Copy out all lines of the listing below that hold "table".
::: Data block
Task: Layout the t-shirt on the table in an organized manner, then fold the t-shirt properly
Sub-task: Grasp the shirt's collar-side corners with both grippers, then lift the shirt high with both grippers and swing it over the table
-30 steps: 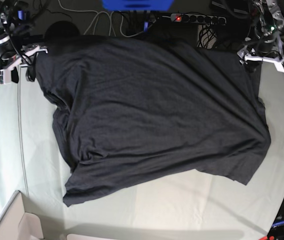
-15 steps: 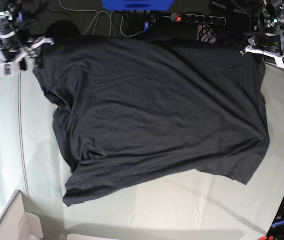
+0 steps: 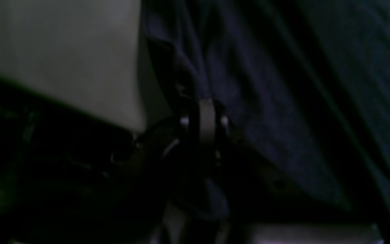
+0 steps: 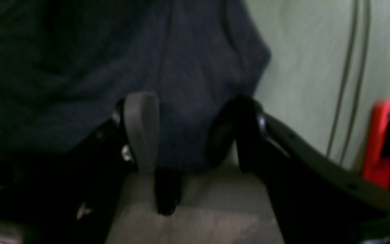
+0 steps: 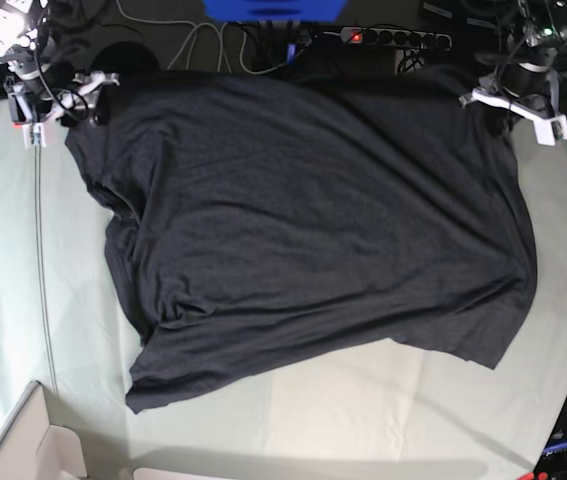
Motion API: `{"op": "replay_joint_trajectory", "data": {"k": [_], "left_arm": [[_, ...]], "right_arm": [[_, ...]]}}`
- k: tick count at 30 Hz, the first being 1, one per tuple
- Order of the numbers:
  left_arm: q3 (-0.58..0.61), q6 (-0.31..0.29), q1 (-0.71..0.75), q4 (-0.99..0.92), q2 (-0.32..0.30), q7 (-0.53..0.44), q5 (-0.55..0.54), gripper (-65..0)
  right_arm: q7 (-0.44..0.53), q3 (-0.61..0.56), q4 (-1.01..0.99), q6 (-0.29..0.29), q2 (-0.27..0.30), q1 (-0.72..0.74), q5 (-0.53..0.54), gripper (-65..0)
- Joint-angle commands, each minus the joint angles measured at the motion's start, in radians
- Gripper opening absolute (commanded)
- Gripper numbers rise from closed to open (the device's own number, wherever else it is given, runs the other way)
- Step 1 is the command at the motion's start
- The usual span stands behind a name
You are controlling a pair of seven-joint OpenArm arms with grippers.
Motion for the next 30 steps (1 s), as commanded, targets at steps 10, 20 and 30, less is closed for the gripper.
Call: {"op": "replay_joint_trajectory", "data": {"k": [10,20,30], "left_arm": [[-0.092,-0.006,0.032,0.185,0.027,-0.015,-0.008,-65.0],[-0.221,-0.008,-0.102,0.206,0.025,0.176,-0.008,-65.0],[-0.284,-0.008,-0.278,0.206,0.021,0.294,0.003,-65.0]], "right_arm": [[0.006,-0.052,0.016,0.006,0.016,-0.018,0.015,-61.7],[0.005,-0.041,0.231,0.006,-0.007,-0.021,0.020,-65.0],[0.005,-0.004,0.358,0.006,-0.020,0.039,0.015,-65.0]]}}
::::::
#### Completed task:
Task: Layout the t-shirt on the table in an organized manner, then fold the t-shirt properly
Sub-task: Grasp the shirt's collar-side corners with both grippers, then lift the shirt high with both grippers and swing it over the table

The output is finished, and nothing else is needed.